Monday, Oct. 11, 1948
"We Will Wage Peace"
As his train rolled through the rich Pacific Northwest, Tom Dewey was obviously gaining in confidence, and apparently he was translating that confidence into a new maturity. He seemed less like a candidate bidding for votes and more like a statesman speaking not only for his party but for his country.
The new note was sounded most clearly in his elaboration of his foreign policy. In Portland and at Seattle, he had warned foreign aggressors abroad not to mistake a domestic political campaign for the symptoms of disunity. 'At Great Falls, Mont., he said: "The totalitarian states must not misunderstand what is happening here . . . When we change our national Administration next January, as I firmly believe we will, it will be for the purpose of strengthening our country, cementing our national unity, and waging the peace with greater skill and effectiveness . . . And let no dictator or trigger-happy militarist anywhere make any mistake about that."
The next night, standing on the great tiered rostrum of the Mormon Tabernacle in Salt Lake City, he delivered the most thoughtful and most specific speech of his campaign. Its basic outline had been checked by telephone with Senator Arthur Vandenberg. It had been corrected and updated after last-minute teletype reports from John Foster Dulles in Paris. The result was a detailed reassurance that U.S. foreign policy has become a national, and not a party issue.
"What Lies Ahead?" From the moment he began, Tom Dewey made it clear that the Republican Party had rid itself for keeps of the old taint of isolationism. He spoke on the tenth anniversary of the signing of the Munich Pact and he was explicit in his resolve that Munich must never come again: "We cannot buy peace with appeasement. That course has always led throughout history and always will lead to greater and greater demands on the part of the aggressor. In the end it can lead only to slavery or to war."
He avoided the temptation to criticize the Democratic Administration by hindsight. With rare restraint, he made no attempt to fix the blame for past mistakes. "Those things are done," said Dewey. "The question is what lies ahead?"
The answer plainly depended on U.S. relations with Russia. Said Dewey: "The best way for us to get along with the Soviet leaders is to deal with them as strong equals and, by doing so, to restore their respect for us.

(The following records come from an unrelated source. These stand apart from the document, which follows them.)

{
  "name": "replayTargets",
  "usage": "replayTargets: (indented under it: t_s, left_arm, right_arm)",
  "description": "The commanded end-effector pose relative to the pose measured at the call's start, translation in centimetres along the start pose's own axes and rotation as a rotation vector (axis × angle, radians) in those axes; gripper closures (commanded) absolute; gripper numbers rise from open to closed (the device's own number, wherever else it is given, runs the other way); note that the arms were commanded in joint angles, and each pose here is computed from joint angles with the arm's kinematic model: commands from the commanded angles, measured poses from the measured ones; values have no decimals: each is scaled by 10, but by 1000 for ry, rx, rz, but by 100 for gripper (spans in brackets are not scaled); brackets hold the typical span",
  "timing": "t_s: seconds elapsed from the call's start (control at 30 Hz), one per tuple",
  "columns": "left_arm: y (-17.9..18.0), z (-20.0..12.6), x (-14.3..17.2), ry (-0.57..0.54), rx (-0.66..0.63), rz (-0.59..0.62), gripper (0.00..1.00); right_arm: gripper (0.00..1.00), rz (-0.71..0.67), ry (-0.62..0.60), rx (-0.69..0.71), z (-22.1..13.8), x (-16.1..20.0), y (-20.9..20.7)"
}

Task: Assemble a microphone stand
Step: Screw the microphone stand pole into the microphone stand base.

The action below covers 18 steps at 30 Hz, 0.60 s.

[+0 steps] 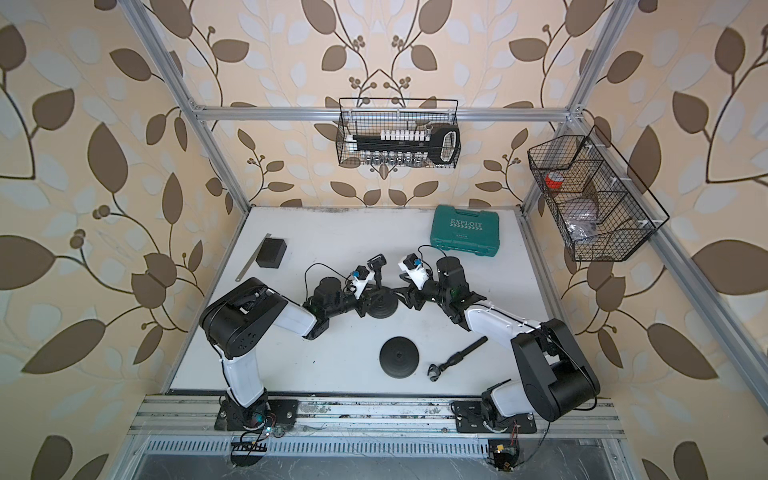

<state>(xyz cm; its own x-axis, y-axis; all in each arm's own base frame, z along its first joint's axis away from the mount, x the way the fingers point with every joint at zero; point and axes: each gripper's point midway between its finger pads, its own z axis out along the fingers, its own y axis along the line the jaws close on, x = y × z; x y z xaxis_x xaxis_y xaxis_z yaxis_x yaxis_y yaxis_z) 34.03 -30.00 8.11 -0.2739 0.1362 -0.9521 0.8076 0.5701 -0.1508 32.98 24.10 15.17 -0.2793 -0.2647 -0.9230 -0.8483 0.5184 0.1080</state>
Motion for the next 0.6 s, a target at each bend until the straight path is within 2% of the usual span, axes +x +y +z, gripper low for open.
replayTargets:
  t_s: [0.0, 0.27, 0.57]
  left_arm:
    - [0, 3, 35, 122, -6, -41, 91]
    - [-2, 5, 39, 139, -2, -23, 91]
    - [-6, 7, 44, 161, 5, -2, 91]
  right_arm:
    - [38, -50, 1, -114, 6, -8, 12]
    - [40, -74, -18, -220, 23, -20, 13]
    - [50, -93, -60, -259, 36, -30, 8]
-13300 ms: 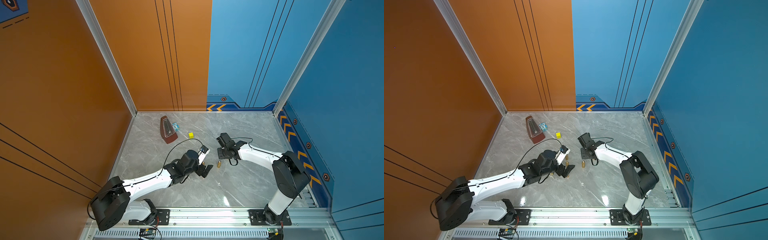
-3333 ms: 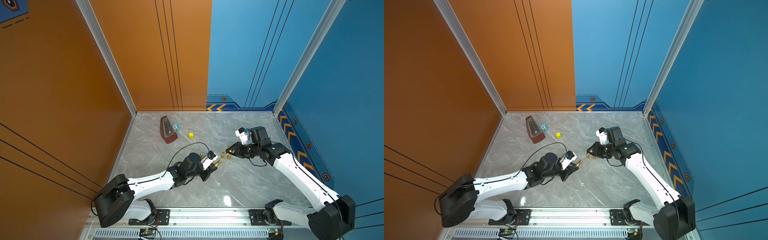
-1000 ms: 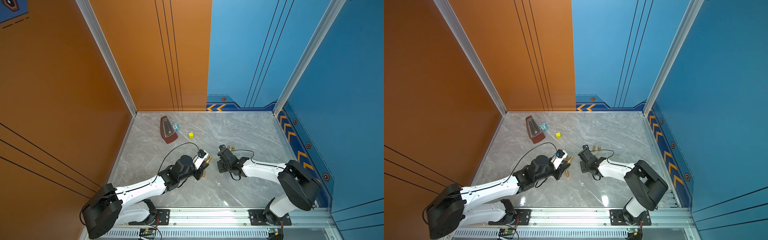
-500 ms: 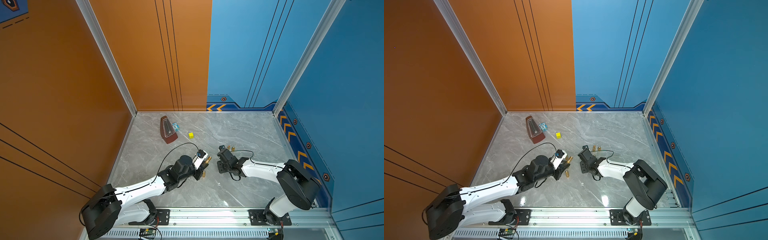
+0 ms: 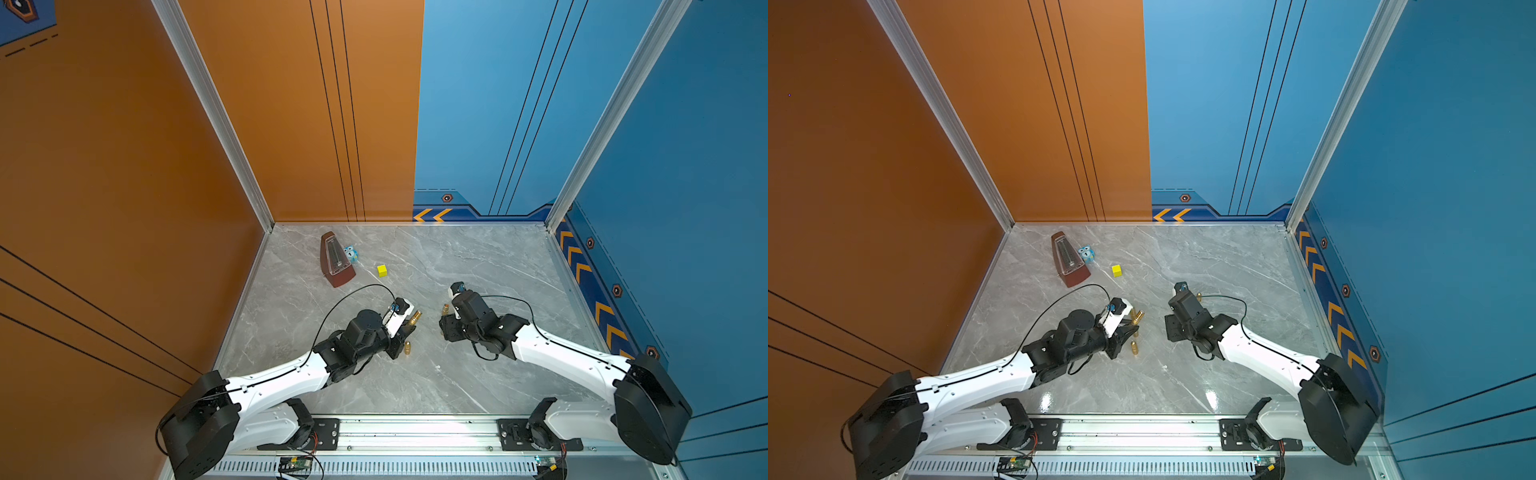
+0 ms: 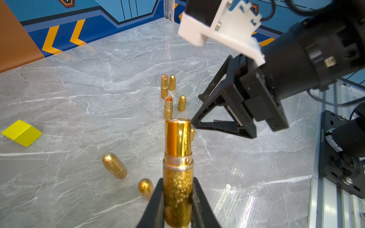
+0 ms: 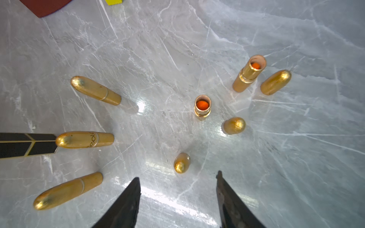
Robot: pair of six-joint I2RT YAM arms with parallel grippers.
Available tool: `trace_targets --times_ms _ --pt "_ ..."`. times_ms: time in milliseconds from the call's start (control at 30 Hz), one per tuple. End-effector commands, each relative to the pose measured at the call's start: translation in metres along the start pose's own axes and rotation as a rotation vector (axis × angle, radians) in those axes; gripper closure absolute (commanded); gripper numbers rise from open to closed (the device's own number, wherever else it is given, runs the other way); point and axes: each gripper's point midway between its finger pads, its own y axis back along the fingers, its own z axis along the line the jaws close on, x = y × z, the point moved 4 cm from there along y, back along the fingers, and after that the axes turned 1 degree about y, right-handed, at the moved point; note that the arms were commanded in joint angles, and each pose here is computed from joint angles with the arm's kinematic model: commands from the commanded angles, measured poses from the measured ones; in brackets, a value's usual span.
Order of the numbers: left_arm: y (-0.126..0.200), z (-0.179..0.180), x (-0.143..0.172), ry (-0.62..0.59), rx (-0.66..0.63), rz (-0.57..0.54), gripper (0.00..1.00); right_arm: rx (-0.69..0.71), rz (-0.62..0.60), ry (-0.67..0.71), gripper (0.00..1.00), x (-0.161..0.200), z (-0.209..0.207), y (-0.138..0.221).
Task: Open the lipstick cap
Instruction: Place the cover at the center of the board, then place the lipstick at the center of the board.
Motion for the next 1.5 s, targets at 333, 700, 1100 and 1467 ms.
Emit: trace_targets --times_ms 333,700,1100,1467 --pt "-0.017 -0.006 -0.011 -0.006 0.064 0.02 1.0 -0.389 0.124 -0.201 0.28 -0.013 0.012 0.068" --pt "-0.025 -0.017 -0.017 -0.022 0.115 0.023 1.0 -0.559 0.123 -0.271 0.25 -0.035 0.037 0.071" --pt "-0.027 -0.025 -0.024 -0.042 0.143 0.013 1.0 -0.603 0.156 -0.273 0.38 -0.044 0.058 0.056" --pt "-0.027 -0.029 -0.029 -0.056 0.143 0.002 1.0 -0.629 0.201 -0.267 0.59 -0.039 0.07 0.041"
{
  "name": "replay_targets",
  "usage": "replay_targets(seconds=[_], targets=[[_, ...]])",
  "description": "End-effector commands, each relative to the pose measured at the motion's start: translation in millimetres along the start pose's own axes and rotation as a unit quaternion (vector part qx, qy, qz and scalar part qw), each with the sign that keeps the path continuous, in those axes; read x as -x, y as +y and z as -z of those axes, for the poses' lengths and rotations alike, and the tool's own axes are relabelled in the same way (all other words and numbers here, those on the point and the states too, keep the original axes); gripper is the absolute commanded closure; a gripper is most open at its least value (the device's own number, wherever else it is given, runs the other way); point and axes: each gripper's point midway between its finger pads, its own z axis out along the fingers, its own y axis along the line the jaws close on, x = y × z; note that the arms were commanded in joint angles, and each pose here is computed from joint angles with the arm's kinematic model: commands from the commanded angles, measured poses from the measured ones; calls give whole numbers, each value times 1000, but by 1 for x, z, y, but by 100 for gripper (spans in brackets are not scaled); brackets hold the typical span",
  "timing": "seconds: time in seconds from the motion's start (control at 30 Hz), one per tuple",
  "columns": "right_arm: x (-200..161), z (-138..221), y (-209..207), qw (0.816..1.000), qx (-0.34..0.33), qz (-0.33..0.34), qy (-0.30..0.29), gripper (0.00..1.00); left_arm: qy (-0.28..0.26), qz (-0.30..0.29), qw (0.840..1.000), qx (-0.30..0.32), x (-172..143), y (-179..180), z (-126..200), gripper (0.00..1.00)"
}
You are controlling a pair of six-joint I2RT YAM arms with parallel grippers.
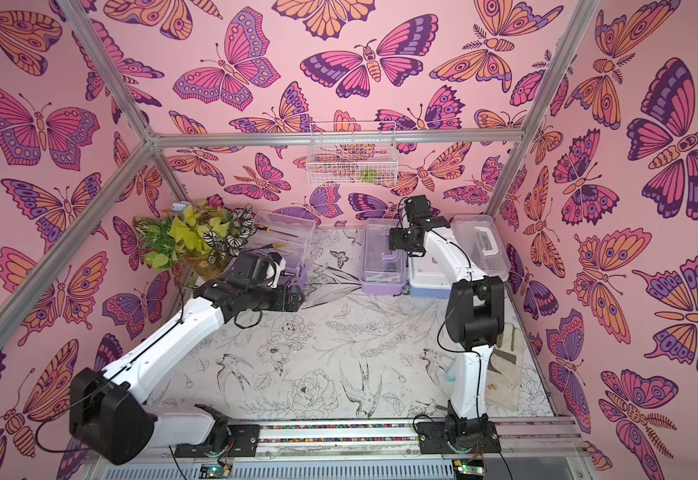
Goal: Close toolboxes
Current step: Move the toolbox to the center of the board.
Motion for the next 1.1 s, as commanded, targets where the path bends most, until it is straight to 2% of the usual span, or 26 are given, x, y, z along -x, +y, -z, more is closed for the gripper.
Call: replay_targets(seconds=[0.0, 0.1, 0.23, 0.43, 0.6, 0.73, 0.87, 1.07], targets=[[1, 48, 15, 998, 37, 37, -28, 14, 6, -39, 999, 33, 13, 13, -16, 0], [-21, 67, 18, 997, 49, 44, -27, 13, 22, -51, 997, 45, 22, 23, -40, 1], [-62, 91, 29, 995, 94, 24, -27, 15, 36, -69, 996, 37, 36, 31, -70, 7], [-118, 111, 49, 985, 167, -46, -16, 19, 68, -65, 995, 40, 34, 39, -101, 19], [-159, 121, 49, 985, 159, -59, -6, 22, 95, -71, 992, 34, 22, 42, -119, 31], [-178, 130, 46, 986, 155, -68, 5, 24, 122, -63, 990, 30, 10, 43, -123, 39], [-193, 130, 39, 987, 139, -71, 28, 24, 140, -46, 989, 3, -10, 30, -120, 39], [-218, 113, 37, 984, 148, -83, 49, 25, 143, -41, 985, -89, -47, -34, -123, 40]])
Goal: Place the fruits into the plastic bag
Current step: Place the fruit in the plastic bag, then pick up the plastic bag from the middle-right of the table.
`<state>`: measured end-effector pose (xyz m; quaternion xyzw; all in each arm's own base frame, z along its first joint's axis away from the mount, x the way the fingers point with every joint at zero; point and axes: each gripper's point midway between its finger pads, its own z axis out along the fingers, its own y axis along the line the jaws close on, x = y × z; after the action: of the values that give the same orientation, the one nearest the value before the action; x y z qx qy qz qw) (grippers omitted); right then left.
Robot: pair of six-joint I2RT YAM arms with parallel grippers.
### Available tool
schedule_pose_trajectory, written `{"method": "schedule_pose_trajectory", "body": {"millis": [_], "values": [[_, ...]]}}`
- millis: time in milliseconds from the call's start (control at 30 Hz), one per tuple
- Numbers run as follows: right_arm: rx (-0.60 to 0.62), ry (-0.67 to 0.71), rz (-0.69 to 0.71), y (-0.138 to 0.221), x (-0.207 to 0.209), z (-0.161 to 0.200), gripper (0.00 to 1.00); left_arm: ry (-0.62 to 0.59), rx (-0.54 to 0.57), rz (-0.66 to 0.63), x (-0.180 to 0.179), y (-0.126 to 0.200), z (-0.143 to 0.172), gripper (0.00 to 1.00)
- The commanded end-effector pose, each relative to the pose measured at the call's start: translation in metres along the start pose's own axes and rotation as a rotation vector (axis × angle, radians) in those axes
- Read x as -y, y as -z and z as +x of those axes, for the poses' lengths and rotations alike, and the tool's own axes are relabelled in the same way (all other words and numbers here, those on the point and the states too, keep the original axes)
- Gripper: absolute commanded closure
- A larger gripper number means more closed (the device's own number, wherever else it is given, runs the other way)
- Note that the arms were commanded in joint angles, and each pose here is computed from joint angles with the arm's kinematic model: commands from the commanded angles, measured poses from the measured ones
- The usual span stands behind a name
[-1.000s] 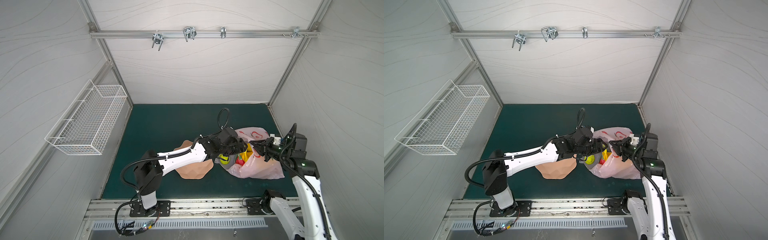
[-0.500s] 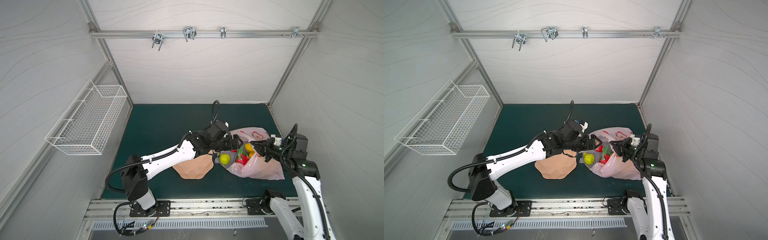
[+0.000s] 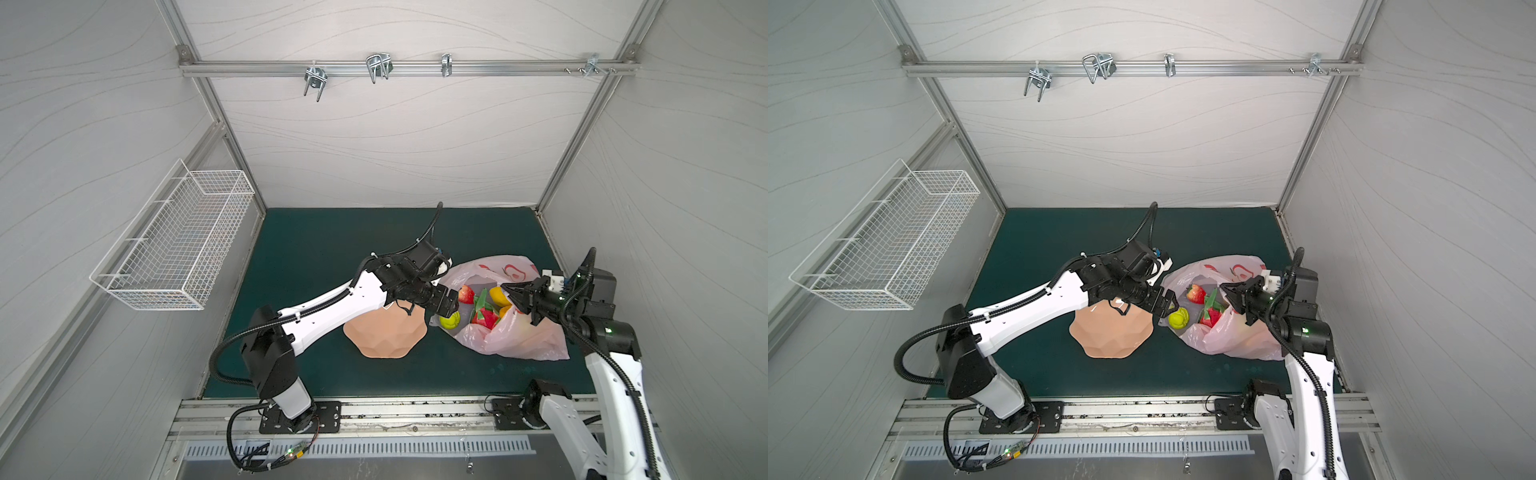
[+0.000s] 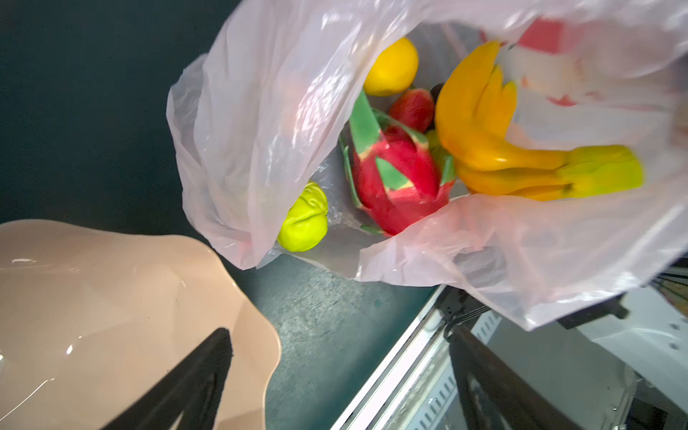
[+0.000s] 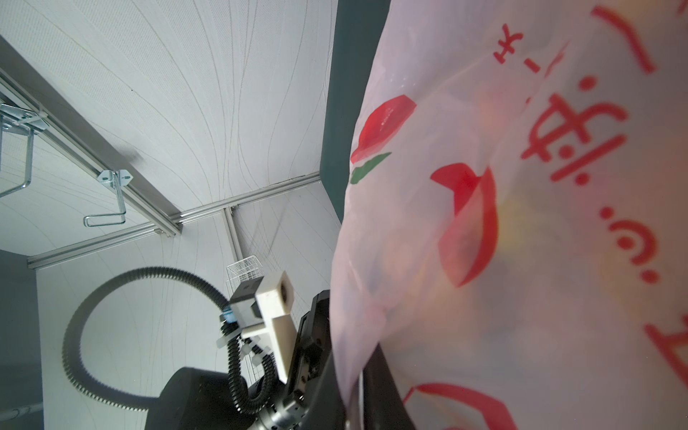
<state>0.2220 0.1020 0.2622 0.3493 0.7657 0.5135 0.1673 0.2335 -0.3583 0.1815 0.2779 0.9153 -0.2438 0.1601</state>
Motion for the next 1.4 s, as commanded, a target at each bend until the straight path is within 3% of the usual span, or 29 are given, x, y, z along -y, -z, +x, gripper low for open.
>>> {"method": "schedule_pose_trajectory", "body": {"millis": [0, 400, 933, 1033, 1133, 1267, 1367], "values": [[-0.001, 0.016, 0.001, 0.007, -0.007, 0.004, 0.88, -0.082, -0.025, -0.047, -0.008, -0.008, -0.005, 0.06], [-0.012, 0.009, 0.050, 0.016, 0.014, 0.020, 0.88, -0.098, 0.039, -0.225, -0.041, -0.046, -0.040, 0.07], [0.028, -0.018, 0.081, 0.022, 0.030, 0.022, 0.88, -0.157, 0.001, -0.033, -0.003, -0.070, -0.038, 0.14], [0.032, -0.022, 0.084, 0.023, 0.031, 0.023, 0.88, -0.163, -0.046, -0.054, -0.005, -0.081, -0.030, 0.23], [0.041, -0.021, 0.089, 0.024, 0.032, 0.023, 0.87, -0.161, -0.055, -0.074, -0.010, -0.084, -0.027, 0.38], [0.050, -0.017, 0.099, 0.028, 0.033, 0.025, 0.86, -0.175, -0.058, -0.126, -0.024, -0.077, -0.026, 0.70], [0.068, 0.020, 0.119, 0.035, 0.032, 0.027, 0.74, -0.167, -0.042, -0.132, -0.030, -0.069, -0.032, 0.93]]}}
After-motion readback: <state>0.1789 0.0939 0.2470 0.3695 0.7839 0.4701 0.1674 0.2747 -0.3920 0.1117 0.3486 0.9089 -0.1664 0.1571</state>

We shall deal with the Soviet as with all other nations in a spirit of friendship and patience and fairness, but we should make it perfectly plain that now or hereafter we do not intend to be bullied or bluffed . . .
"The goal of American foreign policy is to establish in the world a just and a lasting peace . . . Our foreign policy in this troubled world can no longer be a passive, a dead--a negative thing. It must be a live and a vital thing. We will wage peace, we will wage peace with all the vigor, and the imagination and the skill and energy with which we waged war."
What waging that peace meant, Dewey defined in specific terms:
"Unstinting support to the United Nations."
"Friendship and help to freedom-loving people everywhere."
"The great adventure of the European Recovery Program ... as a means for pushing, and if I may say so, prodding and encouraging the nations of Western Europe toward the goal of European union."
"A demilitarized Ruhr . . . under international control."
"An end to the tragic neglect of our ancient friend and ally, China."
"Air, land and sea forces that are capable of protecting us in this new atomic age."
"Close and cordial cooperation with our neighbors of the American continent."
With Great Pleasure. This was an explicit reaffirmation of the present bipartisan foreign policy, adding China and the internationalization of the Ruhr. What
Tom Dewey also added was reassurance that a new team would tackle the job with new vigor, with new boundless confidence that the U.S. future had scarcely been tapped.
For that future, he promised a program not unlike Franklin Roosevelt's New Deal. It included more irrigation and flood control projects, expanded rural electrification and soil conservation, protection and development of forests, oil reserves, mineral resources. To build the West's power supply he promised new river projects on the Columbia and Missouri. To keep it all humming, he promised to appoint, "with great pleasure," a Secretary of the Interior from the West.